陶潜15 晋:琴中の趣を 

陶潜とうせんの友人たちは、

陶潜と飲み交わすのが好きだった。

酒やツマミを手にやって来れば、

陶潜がそれを断ることもない。

そして酔が回ると、とろけたような

たたずまいとなった。


畑仕事はやるが、家の中の仕事はしない。

そのあたりは使用人や子に丸投げする。


その顔に喜びや怒りが浮かぶこともなく、

そこに酒があれば飲み、

酒が無ければ、いつまでも詩を口ずさむ。


音楽センスはないのだが、

それでも粗末な琴を一つ持っていた。

とは言え、そこに弦は張られていない。

友らと酒を飲んで盛り上がれば、

琴をなでさすりながら、言うのだ。


「琴に秘められた趣は感じ取れるのだ、

 あえて弦を鳴らすこともあるまいよ!」


そのような暮らしを送り、

427 年に死亡。63 歳だった。


彼が著した文については、

広く世に残されている。




其親朋好事,或載酒肴而往,潛亦無所辭焉。每一醉,則大適融然。又不營生業,家務悉委之兒僕。未嘗有喜慍之色,惟遇酒則飲,時或無酒,亦雅詠不輟。性不解音,而畜素琴一張,弦徽不具,每朋酒之會,則撫而和之,曰:「但識琴中趣,何勞弦上聲!」以宋元嘉四年卒,時年六十三,所有文集並行於世。


其の親朋は事うるを好み、或いは酒肴を載せ往かば、潛も亦た辭せる所無かりたり。一醉の每、則ち大いに融然たるに適す。又た生業を營まず、家務は悉く之を兒僕に委ぬ。未だ嘗て喜慍の色を有さず、惟だ酒に遇わば則ち飲み、時に或いは酒無からば、亦た雅詠し輟まず。性は音を解さず、而た素琴を一張畜えど、弦徽は具わらず、朋酒の會の每、則ち撫し之に和し、曰く:「但だ琴中の趣を識る、何ぞ弦上の聲を勞せんか!」と。宋の元嘉四年を以て卒す、時に年六十三。有せる所の文集は並べて世に行ず。


(晋書94-2_任誕)




う、うん……近隣の人たちが云々とか言っても、「あの檀道済様を袖にし、あの王弘様とちょくちょくのみ交わしている人物」とか、普通に周りの人はちやほやすると思うな……。


晋書は宋書よりややディテールが細かく、陶淵明への思い入れを感じられます。このへんも同時代人より後世の人からのほうが評価されてるってのを実感しますね。

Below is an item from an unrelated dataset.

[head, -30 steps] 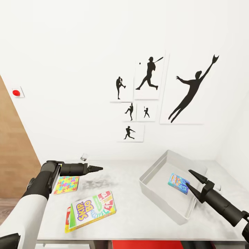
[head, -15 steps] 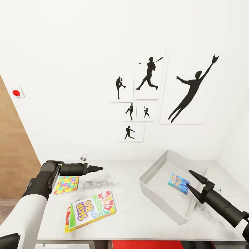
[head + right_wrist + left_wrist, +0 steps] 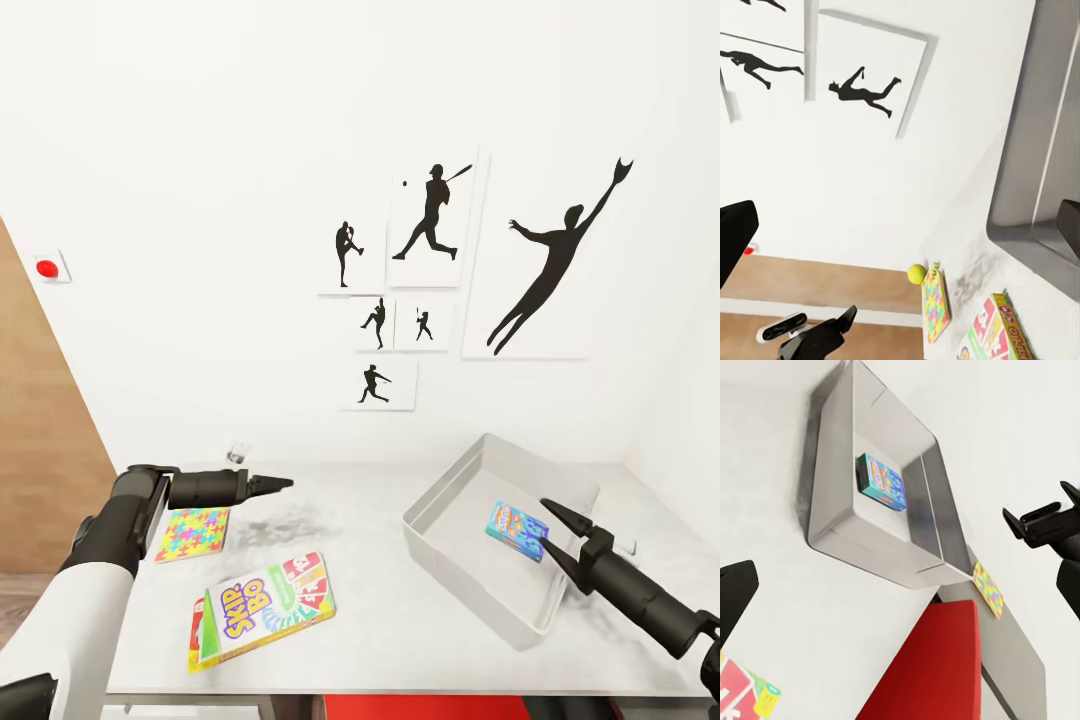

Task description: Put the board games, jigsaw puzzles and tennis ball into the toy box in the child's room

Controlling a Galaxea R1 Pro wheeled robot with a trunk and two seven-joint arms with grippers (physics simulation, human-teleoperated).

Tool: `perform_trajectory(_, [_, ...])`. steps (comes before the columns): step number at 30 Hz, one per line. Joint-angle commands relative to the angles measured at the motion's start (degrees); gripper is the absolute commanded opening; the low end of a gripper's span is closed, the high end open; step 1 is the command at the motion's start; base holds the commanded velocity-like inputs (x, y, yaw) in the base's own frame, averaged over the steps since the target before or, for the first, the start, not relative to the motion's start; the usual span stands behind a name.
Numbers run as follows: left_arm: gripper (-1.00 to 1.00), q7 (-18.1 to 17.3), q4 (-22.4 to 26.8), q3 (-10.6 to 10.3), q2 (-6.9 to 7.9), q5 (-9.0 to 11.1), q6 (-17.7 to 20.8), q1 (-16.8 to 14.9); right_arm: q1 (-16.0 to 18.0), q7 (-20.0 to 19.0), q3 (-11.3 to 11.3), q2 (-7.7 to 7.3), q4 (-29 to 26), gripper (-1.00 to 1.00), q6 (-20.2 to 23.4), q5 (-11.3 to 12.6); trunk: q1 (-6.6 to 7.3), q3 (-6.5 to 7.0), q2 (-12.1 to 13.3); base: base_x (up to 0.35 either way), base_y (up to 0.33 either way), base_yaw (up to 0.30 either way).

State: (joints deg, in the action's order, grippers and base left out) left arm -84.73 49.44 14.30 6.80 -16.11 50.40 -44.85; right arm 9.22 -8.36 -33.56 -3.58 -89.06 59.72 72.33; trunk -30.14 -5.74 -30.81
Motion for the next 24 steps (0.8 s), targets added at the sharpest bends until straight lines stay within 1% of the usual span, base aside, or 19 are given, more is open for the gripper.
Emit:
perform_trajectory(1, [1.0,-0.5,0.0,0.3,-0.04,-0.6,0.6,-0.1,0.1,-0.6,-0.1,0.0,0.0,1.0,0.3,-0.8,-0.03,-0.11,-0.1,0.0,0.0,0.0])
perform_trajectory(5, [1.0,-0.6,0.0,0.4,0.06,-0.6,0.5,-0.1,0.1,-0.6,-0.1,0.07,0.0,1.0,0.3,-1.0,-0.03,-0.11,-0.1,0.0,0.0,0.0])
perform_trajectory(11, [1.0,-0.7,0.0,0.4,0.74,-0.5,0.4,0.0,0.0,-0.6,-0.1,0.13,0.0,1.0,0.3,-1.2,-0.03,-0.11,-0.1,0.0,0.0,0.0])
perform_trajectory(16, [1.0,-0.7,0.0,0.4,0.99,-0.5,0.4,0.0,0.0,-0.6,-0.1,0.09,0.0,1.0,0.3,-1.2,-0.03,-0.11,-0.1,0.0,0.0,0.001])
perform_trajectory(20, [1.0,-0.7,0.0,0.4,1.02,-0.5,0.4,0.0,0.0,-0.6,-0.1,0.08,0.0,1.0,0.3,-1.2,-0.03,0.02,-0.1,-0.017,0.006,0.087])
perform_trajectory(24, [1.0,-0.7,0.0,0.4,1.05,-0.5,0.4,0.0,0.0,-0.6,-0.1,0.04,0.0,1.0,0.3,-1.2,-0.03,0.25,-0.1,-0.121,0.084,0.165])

これで陶淵明は終了。家にある本と新釈漢文大系とをとっかえひっかえして、「史書にないサイドからの空気感」をもう少し見つめてみたい。んー、そうするとやっぱり謝霊運しゃれいうん顔延之がんえんしあたりの作品はもっと踏み込みたいよなあ。まぁけどその前に胡族政権を経て、晋書サイドを覗いていきたいものです。